Re: [dev] freetype2/fc pain from Laslo Hunhold on 2018-09-26 (dev mail list archive)

From: Laslo Hunhold <dev_AT_frign.de>
Date: Wed, 26 Sep 2018 01:06:52 +0200

On Tue, 25 Sep 2018 21:25:12 +0000
sylvain.bertrand_AT_gmail.com wrote:

Dear Sylvain,

> An unicode string has 4 canonical normalizations. But only one (NFD)
> seems to be futur proof regarding what features will be supported by
> font files (opentype(microsoft tm)/open font format).

this is true, as only the full decomposition is even remotely
"mendable". All the other canonical forms are a nightmare.
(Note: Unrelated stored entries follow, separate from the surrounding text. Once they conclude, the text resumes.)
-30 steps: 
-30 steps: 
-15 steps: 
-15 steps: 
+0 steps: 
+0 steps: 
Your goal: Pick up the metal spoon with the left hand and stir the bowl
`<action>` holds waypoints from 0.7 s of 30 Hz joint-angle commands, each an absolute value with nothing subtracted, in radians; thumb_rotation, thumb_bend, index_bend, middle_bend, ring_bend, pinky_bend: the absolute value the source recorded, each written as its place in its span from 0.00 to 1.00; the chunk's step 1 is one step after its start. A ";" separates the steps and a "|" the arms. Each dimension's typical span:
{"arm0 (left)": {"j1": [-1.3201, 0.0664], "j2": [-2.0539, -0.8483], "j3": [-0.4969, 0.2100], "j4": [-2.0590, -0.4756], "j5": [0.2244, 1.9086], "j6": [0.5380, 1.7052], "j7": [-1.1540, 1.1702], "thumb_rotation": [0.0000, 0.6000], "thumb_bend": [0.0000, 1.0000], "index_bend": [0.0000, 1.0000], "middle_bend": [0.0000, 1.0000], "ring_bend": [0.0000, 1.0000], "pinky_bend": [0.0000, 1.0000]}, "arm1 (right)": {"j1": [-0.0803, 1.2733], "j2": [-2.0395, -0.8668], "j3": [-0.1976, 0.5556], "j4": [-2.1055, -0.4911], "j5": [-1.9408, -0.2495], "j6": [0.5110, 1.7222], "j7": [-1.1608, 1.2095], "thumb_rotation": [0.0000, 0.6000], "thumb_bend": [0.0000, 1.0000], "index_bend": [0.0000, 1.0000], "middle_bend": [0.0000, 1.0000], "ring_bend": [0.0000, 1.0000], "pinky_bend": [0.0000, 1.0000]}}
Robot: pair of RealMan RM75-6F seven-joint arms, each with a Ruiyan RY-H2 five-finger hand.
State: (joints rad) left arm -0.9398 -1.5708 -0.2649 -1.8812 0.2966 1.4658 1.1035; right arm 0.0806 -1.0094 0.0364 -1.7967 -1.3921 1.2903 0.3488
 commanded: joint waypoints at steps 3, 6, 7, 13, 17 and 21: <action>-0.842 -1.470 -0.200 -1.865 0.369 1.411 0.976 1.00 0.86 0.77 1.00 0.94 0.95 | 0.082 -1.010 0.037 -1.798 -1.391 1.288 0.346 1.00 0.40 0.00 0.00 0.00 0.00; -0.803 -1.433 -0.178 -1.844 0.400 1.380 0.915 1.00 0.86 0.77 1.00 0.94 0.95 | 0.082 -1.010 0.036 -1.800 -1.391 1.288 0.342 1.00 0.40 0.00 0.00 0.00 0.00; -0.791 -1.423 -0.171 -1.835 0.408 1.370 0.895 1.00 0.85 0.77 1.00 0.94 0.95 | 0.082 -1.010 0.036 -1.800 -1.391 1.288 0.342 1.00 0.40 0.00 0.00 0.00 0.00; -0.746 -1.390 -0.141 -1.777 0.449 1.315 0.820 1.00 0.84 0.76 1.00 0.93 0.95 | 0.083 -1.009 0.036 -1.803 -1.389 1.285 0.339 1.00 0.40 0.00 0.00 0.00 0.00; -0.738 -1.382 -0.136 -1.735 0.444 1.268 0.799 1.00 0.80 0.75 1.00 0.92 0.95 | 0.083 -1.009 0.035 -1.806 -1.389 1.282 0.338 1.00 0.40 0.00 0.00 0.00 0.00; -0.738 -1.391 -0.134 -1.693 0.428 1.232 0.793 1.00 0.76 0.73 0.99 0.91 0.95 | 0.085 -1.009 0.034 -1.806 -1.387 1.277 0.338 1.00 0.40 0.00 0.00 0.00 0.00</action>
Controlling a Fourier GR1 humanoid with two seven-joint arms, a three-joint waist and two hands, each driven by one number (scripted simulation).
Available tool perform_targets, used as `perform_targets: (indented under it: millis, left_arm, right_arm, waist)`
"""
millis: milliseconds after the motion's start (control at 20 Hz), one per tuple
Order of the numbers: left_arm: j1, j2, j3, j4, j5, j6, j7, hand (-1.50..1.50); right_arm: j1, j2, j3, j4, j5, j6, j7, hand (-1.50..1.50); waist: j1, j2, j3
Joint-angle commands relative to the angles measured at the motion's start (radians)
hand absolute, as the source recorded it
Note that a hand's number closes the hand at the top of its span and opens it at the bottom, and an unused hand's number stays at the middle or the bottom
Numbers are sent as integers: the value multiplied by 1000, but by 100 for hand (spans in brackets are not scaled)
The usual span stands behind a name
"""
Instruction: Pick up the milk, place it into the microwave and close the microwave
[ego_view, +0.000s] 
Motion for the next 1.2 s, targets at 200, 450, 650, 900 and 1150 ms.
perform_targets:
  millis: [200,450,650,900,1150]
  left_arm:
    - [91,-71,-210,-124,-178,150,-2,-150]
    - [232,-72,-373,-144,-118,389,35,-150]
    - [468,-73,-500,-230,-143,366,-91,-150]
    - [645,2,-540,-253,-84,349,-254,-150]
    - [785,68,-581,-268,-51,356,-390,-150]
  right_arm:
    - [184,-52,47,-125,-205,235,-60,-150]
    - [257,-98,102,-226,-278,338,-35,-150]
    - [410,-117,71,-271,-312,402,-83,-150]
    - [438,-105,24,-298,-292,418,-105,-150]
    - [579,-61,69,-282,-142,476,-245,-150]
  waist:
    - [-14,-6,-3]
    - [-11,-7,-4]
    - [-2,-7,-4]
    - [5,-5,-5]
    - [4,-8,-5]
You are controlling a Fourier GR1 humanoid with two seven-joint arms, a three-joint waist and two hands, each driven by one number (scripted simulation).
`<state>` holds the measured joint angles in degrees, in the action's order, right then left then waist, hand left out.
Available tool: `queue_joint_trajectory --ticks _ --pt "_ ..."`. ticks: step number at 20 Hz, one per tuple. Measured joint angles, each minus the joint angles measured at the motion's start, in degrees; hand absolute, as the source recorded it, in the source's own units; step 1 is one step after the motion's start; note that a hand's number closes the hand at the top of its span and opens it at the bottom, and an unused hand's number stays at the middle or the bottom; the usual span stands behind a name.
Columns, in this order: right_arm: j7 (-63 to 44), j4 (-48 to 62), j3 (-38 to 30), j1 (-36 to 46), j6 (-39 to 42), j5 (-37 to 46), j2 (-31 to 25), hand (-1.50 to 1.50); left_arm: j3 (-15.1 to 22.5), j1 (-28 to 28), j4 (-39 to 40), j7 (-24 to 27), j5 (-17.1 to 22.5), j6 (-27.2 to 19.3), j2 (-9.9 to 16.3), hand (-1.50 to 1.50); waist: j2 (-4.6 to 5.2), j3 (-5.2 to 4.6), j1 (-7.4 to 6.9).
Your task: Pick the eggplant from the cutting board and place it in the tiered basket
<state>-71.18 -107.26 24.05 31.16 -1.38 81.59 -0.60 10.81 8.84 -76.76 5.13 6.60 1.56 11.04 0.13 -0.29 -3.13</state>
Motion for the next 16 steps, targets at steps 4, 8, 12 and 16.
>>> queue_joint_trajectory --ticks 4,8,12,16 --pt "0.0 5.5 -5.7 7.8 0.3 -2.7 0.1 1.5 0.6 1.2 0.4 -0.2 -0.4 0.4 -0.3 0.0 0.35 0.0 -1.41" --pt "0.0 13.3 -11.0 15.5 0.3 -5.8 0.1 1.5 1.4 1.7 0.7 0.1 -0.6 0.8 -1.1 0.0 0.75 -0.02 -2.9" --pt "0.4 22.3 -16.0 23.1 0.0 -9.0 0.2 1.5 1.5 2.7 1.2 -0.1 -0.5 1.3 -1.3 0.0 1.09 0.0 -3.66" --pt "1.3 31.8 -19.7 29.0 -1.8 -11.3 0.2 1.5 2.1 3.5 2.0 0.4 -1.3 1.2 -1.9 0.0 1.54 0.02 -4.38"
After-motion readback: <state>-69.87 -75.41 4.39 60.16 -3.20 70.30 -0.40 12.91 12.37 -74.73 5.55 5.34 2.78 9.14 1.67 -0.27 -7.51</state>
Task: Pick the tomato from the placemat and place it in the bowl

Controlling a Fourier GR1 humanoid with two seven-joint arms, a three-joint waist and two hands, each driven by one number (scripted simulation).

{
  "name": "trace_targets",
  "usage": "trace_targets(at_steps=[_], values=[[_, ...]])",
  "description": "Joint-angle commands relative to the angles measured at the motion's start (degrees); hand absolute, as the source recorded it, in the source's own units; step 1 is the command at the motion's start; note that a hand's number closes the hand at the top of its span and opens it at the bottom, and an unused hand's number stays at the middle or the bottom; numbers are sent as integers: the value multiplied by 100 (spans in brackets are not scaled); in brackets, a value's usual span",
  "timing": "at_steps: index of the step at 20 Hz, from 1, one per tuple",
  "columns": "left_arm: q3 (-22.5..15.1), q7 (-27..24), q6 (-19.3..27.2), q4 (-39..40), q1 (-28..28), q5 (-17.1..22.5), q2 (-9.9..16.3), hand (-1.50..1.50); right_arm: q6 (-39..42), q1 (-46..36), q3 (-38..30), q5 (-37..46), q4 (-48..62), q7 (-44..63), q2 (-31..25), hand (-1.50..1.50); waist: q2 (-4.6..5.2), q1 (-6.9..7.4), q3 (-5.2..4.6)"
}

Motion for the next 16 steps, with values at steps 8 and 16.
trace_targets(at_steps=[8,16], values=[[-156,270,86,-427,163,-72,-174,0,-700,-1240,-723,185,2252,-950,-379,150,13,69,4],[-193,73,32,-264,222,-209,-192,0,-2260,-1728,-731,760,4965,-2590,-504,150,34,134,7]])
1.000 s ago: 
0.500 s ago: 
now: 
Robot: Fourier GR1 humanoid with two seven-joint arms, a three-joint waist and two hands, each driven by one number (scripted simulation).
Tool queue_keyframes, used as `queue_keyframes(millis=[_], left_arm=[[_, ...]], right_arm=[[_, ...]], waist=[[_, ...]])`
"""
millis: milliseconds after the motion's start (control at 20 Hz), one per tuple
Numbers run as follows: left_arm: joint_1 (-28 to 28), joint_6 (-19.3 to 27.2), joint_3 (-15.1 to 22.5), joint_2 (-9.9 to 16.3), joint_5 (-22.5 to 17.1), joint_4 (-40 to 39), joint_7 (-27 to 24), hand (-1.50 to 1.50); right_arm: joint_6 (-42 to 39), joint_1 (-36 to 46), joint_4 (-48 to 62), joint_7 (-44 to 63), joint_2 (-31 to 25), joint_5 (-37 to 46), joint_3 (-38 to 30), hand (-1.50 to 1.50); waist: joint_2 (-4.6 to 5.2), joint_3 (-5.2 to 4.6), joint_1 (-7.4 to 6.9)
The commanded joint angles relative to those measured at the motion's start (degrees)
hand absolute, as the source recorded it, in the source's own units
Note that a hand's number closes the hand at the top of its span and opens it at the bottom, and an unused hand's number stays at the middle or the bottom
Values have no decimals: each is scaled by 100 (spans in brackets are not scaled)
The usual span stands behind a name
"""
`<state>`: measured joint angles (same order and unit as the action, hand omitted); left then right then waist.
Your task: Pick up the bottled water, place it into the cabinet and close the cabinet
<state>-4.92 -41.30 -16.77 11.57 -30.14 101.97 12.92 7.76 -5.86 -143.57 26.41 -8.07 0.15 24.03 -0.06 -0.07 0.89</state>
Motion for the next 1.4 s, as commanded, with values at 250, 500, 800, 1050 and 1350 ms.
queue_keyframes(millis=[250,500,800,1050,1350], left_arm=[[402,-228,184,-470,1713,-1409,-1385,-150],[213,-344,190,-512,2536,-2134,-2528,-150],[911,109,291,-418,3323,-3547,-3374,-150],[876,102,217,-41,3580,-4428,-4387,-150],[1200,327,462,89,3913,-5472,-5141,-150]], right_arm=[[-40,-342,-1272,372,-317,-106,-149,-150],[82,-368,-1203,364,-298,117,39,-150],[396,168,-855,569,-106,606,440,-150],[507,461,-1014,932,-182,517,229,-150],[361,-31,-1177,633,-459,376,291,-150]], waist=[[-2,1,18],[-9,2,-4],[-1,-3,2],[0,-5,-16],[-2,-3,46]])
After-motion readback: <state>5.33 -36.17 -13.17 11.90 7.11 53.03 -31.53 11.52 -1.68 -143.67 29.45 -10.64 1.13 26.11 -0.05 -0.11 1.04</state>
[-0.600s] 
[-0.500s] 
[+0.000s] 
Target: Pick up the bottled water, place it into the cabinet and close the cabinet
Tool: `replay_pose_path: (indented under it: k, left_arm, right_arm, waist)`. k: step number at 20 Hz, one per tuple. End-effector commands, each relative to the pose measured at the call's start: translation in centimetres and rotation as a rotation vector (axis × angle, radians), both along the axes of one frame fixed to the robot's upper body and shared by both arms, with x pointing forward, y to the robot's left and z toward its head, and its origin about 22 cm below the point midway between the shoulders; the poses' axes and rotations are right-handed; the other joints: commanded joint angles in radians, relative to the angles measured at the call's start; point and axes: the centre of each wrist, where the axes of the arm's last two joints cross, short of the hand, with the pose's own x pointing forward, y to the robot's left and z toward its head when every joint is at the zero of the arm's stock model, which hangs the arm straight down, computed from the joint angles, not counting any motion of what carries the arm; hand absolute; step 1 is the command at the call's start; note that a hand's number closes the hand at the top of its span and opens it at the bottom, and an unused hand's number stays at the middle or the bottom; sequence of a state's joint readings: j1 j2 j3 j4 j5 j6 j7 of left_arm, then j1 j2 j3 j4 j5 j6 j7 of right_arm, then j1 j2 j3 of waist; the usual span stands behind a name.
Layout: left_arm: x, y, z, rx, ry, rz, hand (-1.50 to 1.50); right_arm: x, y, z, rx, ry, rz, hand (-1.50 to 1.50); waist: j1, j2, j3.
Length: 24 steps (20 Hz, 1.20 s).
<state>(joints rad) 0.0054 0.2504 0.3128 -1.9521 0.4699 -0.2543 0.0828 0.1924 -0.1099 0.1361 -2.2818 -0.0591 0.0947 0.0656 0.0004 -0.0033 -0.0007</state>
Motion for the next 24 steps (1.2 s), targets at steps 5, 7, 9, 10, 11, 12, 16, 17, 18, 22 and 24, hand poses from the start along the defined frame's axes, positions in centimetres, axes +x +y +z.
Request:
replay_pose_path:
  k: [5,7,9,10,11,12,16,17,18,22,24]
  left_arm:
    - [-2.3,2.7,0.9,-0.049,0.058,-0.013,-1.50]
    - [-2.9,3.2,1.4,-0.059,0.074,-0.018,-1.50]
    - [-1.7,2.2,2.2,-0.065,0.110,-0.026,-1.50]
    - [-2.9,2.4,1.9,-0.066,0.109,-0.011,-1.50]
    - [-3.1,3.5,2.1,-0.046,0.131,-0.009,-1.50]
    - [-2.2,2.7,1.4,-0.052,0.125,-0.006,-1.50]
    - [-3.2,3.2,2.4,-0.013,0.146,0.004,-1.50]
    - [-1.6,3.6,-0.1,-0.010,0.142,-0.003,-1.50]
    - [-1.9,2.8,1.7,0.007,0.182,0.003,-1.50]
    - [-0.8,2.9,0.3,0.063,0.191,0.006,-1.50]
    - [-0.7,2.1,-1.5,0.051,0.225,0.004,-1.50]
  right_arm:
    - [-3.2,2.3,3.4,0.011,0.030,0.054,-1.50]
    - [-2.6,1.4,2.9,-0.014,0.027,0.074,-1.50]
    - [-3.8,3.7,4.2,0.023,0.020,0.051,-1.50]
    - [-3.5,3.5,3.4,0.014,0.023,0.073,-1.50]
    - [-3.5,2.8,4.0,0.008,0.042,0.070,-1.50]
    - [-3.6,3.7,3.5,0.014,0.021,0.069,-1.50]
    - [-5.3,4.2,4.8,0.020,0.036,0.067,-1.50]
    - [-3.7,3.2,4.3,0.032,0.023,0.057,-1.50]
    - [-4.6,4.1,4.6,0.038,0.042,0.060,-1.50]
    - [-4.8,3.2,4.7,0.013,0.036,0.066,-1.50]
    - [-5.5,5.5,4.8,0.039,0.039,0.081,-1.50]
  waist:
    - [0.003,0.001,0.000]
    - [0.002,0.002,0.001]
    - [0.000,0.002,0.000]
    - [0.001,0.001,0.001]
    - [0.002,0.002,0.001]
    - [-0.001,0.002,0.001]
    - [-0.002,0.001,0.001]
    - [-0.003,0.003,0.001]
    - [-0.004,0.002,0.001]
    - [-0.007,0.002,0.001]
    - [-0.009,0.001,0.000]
The upside to this is that these normalizations are only really
relevant when you do text operations like comparisons and other things.
The way codepoints are laid out does not immediately say anything about
the drawn size of a glyph, which will require other means.

st for this matter does and in a way should not mess with normalization
and Unicode fortunately defined glyph-boundaries relatively simply. I
have a very minimalistic library on my hard drive idling for almost 3
years now (Roberto and I hacked on it at Budapest after slcon2 in
2015).

> Ofc, this is the one canonical normalizations which hard depends on
> harfbuzz shaping in freetype. For instance the glyph 'é' won't be
> anymore 1 glyph (a "pre-combined" glyph) in the font file but will be
> the combined rendering of 'e' + 'combining accent' glyphs which only
> harbuzz understands and not freetype alone. Font designers are pushed
> to avoid making "pre-combined" glyphs: pre-combined glyphs are not
> allowed in unicode anymore (actually, it has been the case for quite
> some time). And that's the simple case of combined glyphs...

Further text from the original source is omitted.